### Dataset section
════

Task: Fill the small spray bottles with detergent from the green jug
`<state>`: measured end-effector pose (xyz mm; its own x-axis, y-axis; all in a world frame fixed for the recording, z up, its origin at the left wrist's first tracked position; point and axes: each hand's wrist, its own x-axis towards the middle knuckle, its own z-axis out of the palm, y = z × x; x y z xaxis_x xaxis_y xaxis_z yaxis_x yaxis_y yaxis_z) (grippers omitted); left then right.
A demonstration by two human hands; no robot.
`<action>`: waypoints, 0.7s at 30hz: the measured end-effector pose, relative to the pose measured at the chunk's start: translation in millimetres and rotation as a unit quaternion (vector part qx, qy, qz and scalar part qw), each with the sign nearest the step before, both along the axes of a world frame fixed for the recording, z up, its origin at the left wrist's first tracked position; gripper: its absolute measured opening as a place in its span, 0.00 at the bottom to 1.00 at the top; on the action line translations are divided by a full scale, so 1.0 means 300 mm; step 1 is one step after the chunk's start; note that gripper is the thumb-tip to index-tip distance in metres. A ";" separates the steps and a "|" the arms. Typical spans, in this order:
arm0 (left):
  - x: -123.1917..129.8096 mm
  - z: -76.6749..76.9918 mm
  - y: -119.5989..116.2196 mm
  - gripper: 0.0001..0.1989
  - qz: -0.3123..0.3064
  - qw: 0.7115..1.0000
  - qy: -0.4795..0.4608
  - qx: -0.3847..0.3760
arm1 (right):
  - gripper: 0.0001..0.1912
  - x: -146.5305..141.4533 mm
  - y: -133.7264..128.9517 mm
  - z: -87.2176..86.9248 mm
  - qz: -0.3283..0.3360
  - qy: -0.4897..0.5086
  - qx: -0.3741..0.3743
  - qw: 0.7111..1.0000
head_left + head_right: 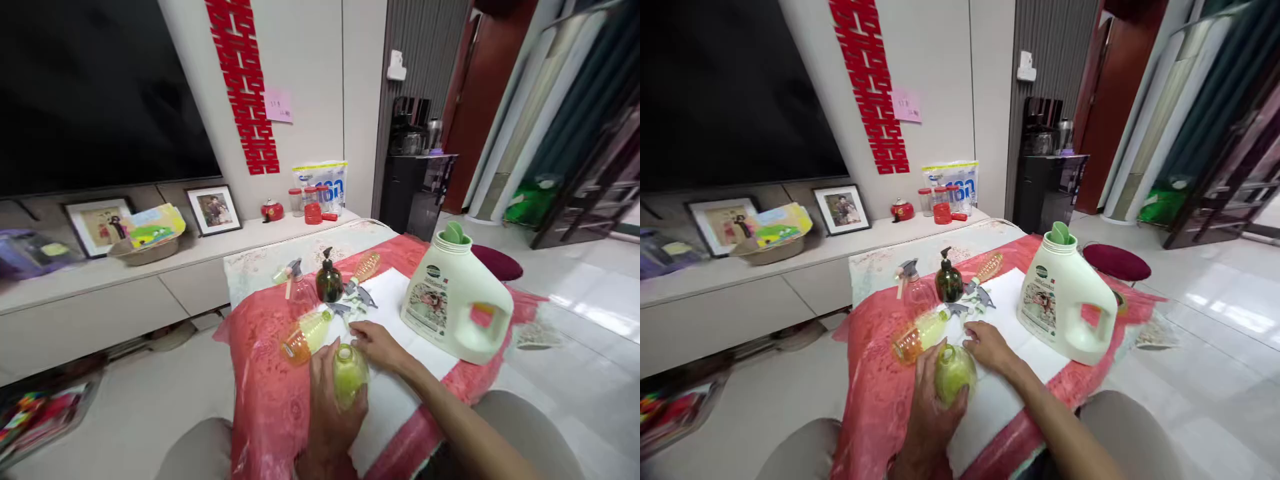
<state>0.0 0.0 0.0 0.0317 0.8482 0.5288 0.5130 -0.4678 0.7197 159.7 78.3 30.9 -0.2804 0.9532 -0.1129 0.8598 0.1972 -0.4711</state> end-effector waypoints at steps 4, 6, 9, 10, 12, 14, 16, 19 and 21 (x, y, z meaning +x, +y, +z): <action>-0.013 -0.010 -0.005 0.30 -0.011 1.000 -0.004 -0.018 | 0.19 0.071 -0.104 0.004 -0.025 -0.008 0.022 0.999; -0.010 -0.012 -0.006 0.31 -0.020 0.999 -0.016 -0.034 | 0.23 0.109 -0.173 -0.002 -0.033 -0.024 0.038 0.998; -0.003 -0.010 -0.007 0.31 -0.041 0.997 -0.038 -0.062 | 0.30 0.155 -0.273 -0.018 -0.012 -0.058 0.032 0.998; -0.001 -0.008 -0.008 0.31 -0.043 0.996 -0.042 -0.072 | 0.33 0.165 -0.299 -0.023 0.000 -0.068 0.022 0.997; -0.002 -0.006 -0.009 0.31 -0.040 0.994 -0.047 -0.089 | 0.35 0.175 -0.336 -0.028 0.014 -0.081 0.003 0.997; -0.005 -0.007 -0.009 0.33 -0.031 0.993 -0.056 -0.104 | 0.35 0.174 -0.357 -0.028 0.018 -0.087 -0.004 0.996; -0.009 -0.013 -0.008 0.35 -0.023 0.991 -0.069 -0.117 | 0.35 0.168 -0.372 -0.024 0.024 -0.088 -0.009 0.996; -0.009 -0.022 -0.009 0.37 -0.016 0.987 -0.082 -0.135 | 0.35 0.163 -0.395 -0.008 0.036 -0.088 -0.019 0.995; -0.005 -0.024 -0.009 0.37 -0.012 0.986 -0.087 -0.139 | 0.34 0.168 -0.411 0.011 0.038 -0.086 -0.021 0.995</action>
<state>-1.4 -2.7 -7.3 -0.0172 0.9611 0.2755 0.3610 -0.2510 0.8981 210.1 -44.9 34.3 -0.3242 0.9237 -0.2043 0.9118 0.2475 -0.3277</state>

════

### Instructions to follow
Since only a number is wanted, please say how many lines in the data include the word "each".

### Task result
2